Exercise objective: Beneath this line is the data. Output exactly the lines from the line with "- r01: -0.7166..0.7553" to the line with "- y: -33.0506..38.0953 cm", both ends included, and nothing more.

(Dataset extract Opens)

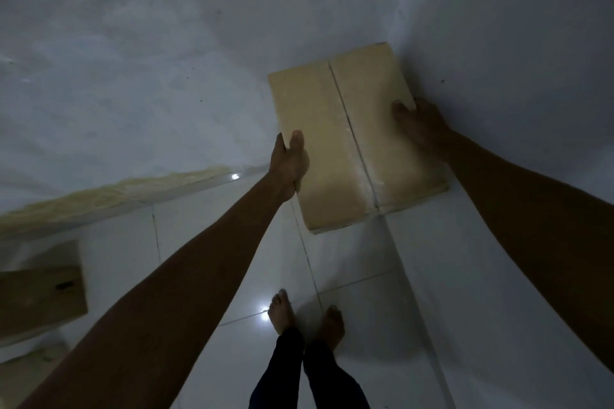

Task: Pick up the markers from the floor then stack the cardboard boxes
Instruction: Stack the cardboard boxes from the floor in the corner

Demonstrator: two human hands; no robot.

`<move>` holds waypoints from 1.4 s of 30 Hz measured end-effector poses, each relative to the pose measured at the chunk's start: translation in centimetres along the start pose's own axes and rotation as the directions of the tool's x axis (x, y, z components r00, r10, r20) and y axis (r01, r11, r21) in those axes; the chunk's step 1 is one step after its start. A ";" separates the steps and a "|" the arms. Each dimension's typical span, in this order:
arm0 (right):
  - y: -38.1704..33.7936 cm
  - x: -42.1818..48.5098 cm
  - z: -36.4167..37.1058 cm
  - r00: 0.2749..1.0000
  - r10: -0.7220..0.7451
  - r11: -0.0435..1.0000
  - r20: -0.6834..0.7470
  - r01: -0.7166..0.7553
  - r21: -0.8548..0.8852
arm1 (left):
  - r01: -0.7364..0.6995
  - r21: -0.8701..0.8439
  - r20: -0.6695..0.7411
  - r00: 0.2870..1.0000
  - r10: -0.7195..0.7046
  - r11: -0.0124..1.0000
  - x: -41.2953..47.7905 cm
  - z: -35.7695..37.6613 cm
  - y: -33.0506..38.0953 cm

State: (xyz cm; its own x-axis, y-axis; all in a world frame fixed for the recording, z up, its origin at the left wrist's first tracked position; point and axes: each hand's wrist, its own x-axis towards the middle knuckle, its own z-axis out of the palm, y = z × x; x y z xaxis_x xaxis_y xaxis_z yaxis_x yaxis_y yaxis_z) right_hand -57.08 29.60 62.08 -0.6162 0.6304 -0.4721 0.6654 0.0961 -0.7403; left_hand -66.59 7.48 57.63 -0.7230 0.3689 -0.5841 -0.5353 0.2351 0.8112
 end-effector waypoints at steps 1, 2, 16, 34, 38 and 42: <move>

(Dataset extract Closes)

Response:
  - r01: -0.7166..0.7553
  - r21: -0.8548..0.8852
arm1 (left):
  - r01: -0.7364..0.6995
  - r21: -0.8701..0.8439
  - r20: -0.6695..0.7411
  - r00: 0.2870..1.0000
  - r10: -0.7195..0.7046
  - r11: -0.0124..1.0000
  - x: -41.2953..47.7905 cm
  - z: -35.7695..37.6613 cm
  - y: -33.0506..38.0953 cm

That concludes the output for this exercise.